Indeed, the word “attempt” includes in its definition the possibility that the effort might fail completely. See The New Oxford American Dictionary 101 (2d ed.2005) (defining noun form of “attempt” as “an act of trying to achieve something, typically one that is unsuccessful or not certain to succeed”). Similarly, “abate” commonly means to lessen but not necessarily to completely end. See id. at 2 (defining legal term “abate” as “lessen, reduce, or remove”). The statute required the Fannin Parties only to try to lessen the criminal activity on their property.
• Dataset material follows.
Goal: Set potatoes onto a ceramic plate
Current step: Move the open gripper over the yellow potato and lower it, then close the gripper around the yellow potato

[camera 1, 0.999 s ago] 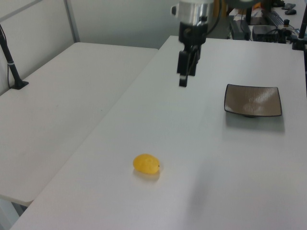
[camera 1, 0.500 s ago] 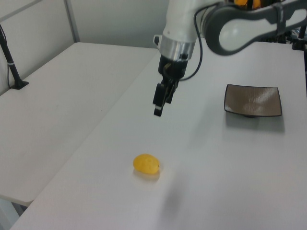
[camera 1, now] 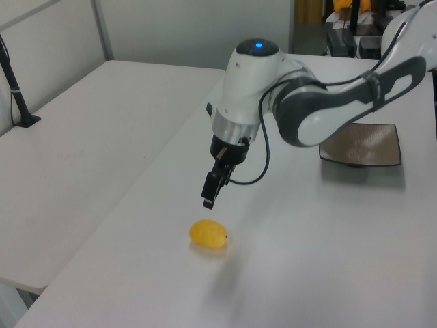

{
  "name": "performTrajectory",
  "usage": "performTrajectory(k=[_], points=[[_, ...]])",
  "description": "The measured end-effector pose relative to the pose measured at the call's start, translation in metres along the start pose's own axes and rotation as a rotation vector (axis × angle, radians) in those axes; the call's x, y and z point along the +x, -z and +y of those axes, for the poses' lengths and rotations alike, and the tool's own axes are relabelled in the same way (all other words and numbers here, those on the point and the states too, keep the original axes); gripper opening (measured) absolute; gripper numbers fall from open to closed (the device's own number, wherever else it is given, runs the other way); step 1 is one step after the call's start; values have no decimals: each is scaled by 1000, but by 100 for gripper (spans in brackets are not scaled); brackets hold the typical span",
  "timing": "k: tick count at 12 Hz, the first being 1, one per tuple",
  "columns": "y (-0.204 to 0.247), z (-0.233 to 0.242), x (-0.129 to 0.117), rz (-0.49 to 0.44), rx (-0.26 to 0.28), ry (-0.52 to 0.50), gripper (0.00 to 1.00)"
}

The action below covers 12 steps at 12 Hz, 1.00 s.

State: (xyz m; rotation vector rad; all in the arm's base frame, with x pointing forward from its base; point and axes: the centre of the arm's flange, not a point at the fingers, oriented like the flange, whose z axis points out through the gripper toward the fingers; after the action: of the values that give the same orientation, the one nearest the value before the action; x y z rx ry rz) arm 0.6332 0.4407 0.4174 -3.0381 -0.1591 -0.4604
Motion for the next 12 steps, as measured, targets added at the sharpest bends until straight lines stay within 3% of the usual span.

We cannot, then, conclude that the State carried its burden by showing that the Fannin Parties' actions did not succeed in abating all of the criminal activity. As long as the attempts were reasonable attempts to abate the criminal activity—and all parties agreed that they were—then the State has not carried its burden to establish a common nuisance. See Civ. Prac. & Rem. § 125.0015(a). Nor do we find any statutory support for the argument that, because there were further attempts that the Fannin Parties could have made that would also be reasonable, the State carried its burden of showing that the Fannin Parties failed to make any reasonable attempts.

We are sympathetic to the limitations this places on the efforts of governmental entities to reduce crimes in areas where they are repeatedly committed. Nevertheless, we cannot construe a statute in a way that contradicts the plain meaning of the words used. See State v. Shumake, 199 S.W.3d 279, 284 (Tex.2006) (holding courts are required to apply words of statute according to their common meaning without resort to rules of construction or extrinsic aids when statute is clear and unambiguous). Nor does the United States Constitution permit governmental entities to “arbitrarily interfere with private property or impose unusual or unnecessary regulations on it.” Noell, 431 S.W.3d at 695.
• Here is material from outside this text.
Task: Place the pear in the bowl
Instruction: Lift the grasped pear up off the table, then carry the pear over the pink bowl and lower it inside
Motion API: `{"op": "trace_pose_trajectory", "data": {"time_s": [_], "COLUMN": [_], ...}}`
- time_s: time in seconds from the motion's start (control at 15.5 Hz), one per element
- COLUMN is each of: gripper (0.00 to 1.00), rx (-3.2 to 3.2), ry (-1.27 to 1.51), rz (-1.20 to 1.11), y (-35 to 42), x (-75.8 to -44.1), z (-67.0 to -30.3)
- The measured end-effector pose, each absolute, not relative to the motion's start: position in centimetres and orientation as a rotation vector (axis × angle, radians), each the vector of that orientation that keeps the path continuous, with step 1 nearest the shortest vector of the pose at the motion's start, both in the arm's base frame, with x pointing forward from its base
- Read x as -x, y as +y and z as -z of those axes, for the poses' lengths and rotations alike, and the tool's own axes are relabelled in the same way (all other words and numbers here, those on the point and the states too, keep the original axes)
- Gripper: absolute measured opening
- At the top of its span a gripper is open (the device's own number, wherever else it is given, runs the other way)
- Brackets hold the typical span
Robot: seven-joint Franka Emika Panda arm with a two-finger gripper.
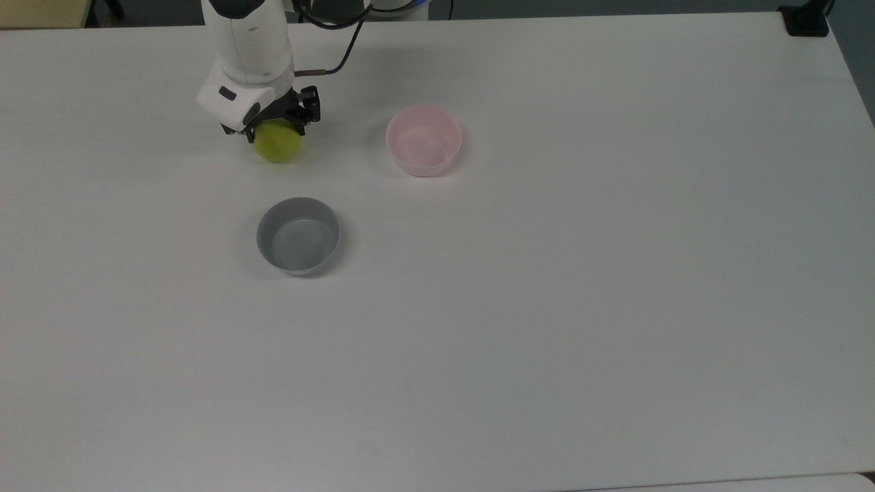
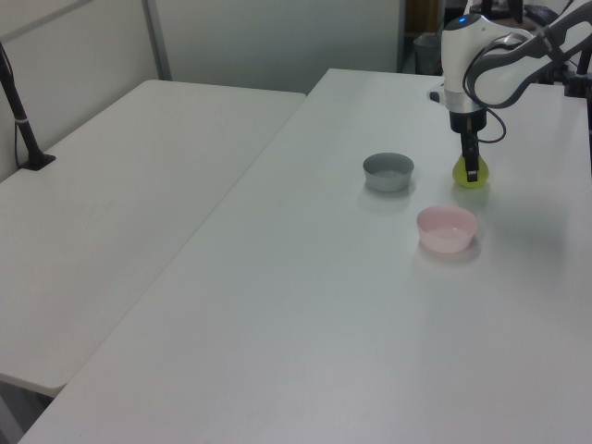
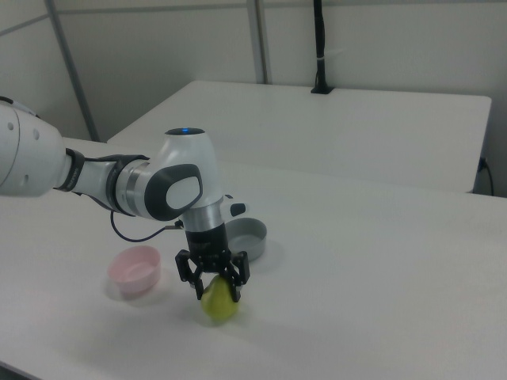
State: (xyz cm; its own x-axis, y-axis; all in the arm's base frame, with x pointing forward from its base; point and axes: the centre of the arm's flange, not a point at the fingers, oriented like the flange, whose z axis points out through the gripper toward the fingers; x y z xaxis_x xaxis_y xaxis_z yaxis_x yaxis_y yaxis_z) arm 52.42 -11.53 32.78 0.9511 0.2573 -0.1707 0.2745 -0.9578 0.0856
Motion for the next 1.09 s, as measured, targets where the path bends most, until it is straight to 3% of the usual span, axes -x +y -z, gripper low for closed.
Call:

We hold the evidence is legally insufficient to sustain the trial court's judgment. We sustain this portion of the Fannin Parties' second issue. Because the Fannin Parties' remaining issues would not provide them with greater relief, we do not need to reach them. See Tex.R.App. P. 47.1.


We reverse the trial court's judgment and render a take-nothing judgment against the State of Texas.


1.  All parties agreed that the Fannin Parties doubled the number of security cameras on the property. Only the Fannin Parties testified about the four additional, high-definition cameras. The outcome of this case is not affected by the inclusion or exclusion of this evidence. We do not need to determine, then, whether the trial court's judgment implicitly rejected their existence or whether we need to defer to such a determination. See City of Austin v. Travis Cnty. Landfill Co., L.L.C, 73 S.W.3d 234, 241 (Tex.2002) (holding appellate courts depend on fact-finder to resolve disputed facts). Accordingly, for the purposes of our analysis, we do not consider the four additional security cameras.